触れて持て余す

海燕さんに首根っこを掴まれて、ずるずると十三番隊に引っ張られながら、ようやくクールダウンしてきた顔をこっそりと袖で拭った。定時はもう過ぎているらしく、仕事終わりの隊士たちとすれ違うのが恥ずかしい。五番隊の隊章をつけている平に近いような席官のわたしと、こう見えて十三番隊のエリート海燕さんが一緒にいるのを皆不思議そうにしているのが分かる。・・・そういえば、さっき書類の処理を頼まれたのに、終わらせずに来てしまったのだった。藍染副隊長は明日怒るだろうか。なぜか彼はわたしにだけ少し辛辣だ。

「おや、みょうじじゃないか?しばらくぶりだなあ」
「浮竹隊長!えへへ、ええと、お邪魔します・・・」
「まいりましたよーさっきそこでコイツとぶつかったんですけど、メソメソ泣いてやがるし」
「そ、そんなこと!」
「あるだろ?」
「まあまあ、お菓子がたくさんあるんだ、食べていってくれないか」

そう浮竹隊長が言いだしてたちまち、雨乾堂はお菓子パーティーの様相を呈してしまう。五番隊に入ったギンがまだ小さい子供だと聞いてお菓子をたくさん買い込んだのだがあんまり好まれなかった、という悲しそうな浮竹隊長の話を聞いたり(浮竹隊長がわるいんではなくて、ギンは人を寄せ付けないところがあるというフォローをするのが大変だった)、海燕さんが最近気になる女性がいる(都さん、という名前だというところまでは聞き出した)という話でにわかに盛り上がったりしたところでやっと強張っていた肩が軽くなっていることに気付いた。海燕さんは気を使って連れてきてくれたのか、とこっそりと見たつもりだったが、すぐに気付かれたみたいで乱暴で頭を掻きまわされる。これは彼の癖みたいなものだ。

「やっとほぐれたみてーだな」
「あ、ありがとうございます・・・いやぁお恥ずかしい」
「どうしたんだい?聞いてもいいかな」
「・・・いやあ、平子隊長に話しかけられてしまいまして」
「はァ?よかったじゃねえか、憧れの隊長さんだろ。お前いつも頑張ってんじゃん」
「・・・それが、なんだか言いづらそうに、というかあんまり楽しげじゃない、ような」
「どんな話だったんだい?」
「え、えーと」

他隊に飛ばされるみたいだ、と言ってしまうのはなんだかできなくて、そこで口をつぐんでしまうとふたりは不思議そうな顔で首をひねっていた。こちらが首をひねりたい。そうこうしているうちに二人はなにか合点がいったようでしきりに頷きはじめたので面食らった。それは、もしかしてようやく異動か、みたいな話なのだろうか。噂になるほどわたしの素行は悪かっただろうか、と思うが隊務を放り出して今こうして茶をすすっているのでそれも仕方ないのかもしれない。

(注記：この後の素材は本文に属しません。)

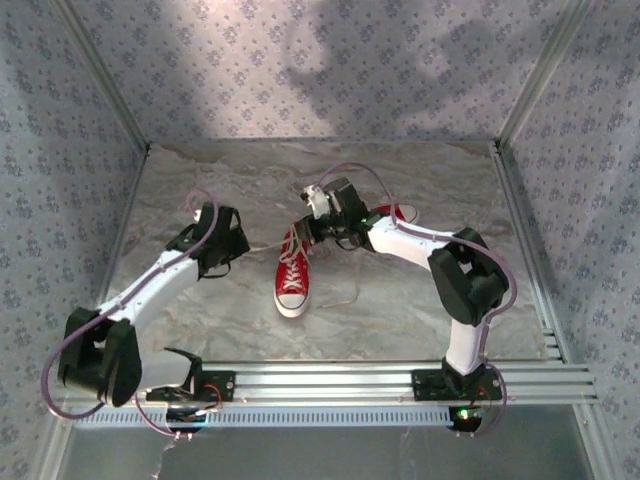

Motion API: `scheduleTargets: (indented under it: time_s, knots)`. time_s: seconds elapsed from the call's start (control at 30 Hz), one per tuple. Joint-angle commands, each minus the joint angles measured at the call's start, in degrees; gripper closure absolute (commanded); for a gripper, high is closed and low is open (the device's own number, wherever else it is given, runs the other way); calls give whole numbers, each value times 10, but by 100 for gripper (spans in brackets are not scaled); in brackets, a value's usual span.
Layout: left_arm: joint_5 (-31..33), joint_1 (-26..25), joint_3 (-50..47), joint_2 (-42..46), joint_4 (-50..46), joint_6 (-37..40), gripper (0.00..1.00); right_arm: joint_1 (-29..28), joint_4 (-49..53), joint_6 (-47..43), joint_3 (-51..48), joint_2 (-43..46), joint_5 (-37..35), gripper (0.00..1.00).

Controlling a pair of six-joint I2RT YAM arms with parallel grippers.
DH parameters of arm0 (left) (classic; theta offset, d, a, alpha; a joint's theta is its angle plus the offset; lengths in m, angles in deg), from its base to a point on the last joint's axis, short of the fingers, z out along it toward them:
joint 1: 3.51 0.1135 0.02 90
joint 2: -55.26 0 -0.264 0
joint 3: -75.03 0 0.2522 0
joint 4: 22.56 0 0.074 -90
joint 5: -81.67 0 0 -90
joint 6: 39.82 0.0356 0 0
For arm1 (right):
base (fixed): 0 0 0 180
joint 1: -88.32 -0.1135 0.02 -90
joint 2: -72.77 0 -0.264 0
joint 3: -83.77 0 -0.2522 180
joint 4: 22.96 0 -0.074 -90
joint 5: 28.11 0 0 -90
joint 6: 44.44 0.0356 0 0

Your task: Tie the shoes

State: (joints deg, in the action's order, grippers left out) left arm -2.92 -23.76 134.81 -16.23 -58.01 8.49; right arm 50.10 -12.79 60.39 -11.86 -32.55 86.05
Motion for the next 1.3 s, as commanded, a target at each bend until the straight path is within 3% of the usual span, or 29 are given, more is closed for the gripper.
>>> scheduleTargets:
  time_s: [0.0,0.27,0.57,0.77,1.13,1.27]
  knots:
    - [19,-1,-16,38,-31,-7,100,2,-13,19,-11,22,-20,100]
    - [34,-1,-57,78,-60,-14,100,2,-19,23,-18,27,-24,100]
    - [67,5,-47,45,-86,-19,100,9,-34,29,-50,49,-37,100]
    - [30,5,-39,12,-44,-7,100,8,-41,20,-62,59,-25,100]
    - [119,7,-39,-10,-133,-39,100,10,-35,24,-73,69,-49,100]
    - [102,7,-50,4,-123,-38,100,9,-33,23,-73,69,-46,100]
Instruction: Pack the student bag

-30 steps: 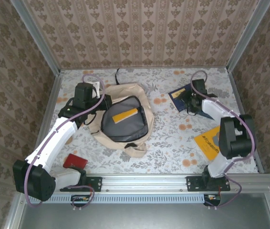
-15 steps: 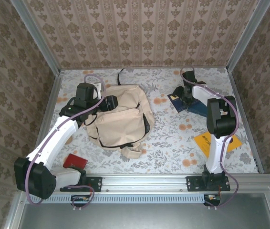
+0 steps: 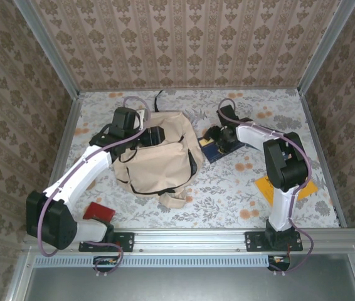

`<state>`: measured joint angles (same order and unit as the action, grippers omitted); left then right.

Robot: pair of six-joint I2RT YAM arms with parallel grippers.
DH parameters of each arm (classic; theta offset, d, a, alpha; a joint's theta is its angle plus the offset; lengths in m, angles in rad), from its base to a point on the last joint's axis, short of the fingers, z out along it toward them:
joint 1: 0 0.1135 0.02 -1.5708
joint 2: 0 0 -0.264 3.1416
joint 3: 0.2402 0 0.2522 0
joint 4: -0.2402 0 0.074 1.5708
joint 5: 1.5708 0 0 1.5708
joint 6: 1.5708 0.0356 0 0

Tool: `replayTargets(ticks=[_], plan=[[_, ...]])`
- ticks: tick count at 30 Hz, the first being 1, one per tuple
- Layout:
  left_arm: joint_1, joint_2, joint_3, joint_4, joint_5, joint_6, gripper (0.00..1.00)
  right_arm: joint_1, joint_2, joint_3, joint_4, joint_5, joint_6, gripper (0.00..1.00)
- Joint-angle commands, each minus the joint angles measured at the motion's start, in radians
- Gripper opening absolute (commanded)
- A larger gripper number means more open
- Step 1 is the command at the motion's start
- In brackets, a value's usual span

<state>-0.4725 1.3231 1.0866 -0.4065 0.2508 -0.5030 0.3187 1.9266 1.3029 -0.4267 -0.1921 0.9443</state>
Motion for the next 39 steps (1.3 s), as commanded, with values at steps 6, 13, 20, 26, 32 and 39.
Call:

「悪ィ悪ィ、じゃあ早く平子隊長んとこ帰さねーと申し訳ねぇなあ」
「え、なんですかそれ」
「そうだ、送ってあげたらどうだい?もうじき暗くなるだろう」
「そうっスね、じゃあ、いってきます」

朗らかに手を振る浮竹さんに見送られ雨乾堂を出て、海燕さんととぼとぼと邸内を歩く。また平子隊長のところに逆戻り、でまたあのぎこちない雰囲気を味わわなくてはいけないのだろうか。せめて一晩、心の準備でもさせて欲しいと恨めし気に海燕さんを見上げるが全然気付かないどころか少し楽しそうに見える。

「あ、あー海燕さん、ここまでで大丈夫ですよ」
「何言ってんだよ、もう少しだし、それに俺も謝んねーと」

有無を言わさず首根っこを掴まれる。わたしはそんなことより謝るってどういうことですか、と尋ねたかったがその前に頭上から「何してるんじゃ?」という声が被さったので疑問は声にならなかった。首を動かし見上げると、三色団子を咥えた四楓院隊長が隊舎の屋根瓦に座っている。これだ、これしかないと、わたしの頭の中に電流が通ったようなひらめきが駆け巡る。

「四楓院隊長、た、たすけてくださ〜い」
「はぁ?何いってんだお前俺なんも、」
「・・・?よくわからんけど、おもしろそうじゃな。それに砕蜂以外出払ってて暇だしのォ」

風が吹きあがった、と感じた時には既にわたしの体は四楓院隊長に抱えられていた。とてつもなく早い瞬歩でどこかへ向かっている。海燕さんに悪いことをした、という気持ちが後から湧いてきて自分が馬鹿らしくなった。わたしは自分のことばっかりだ、いつだって。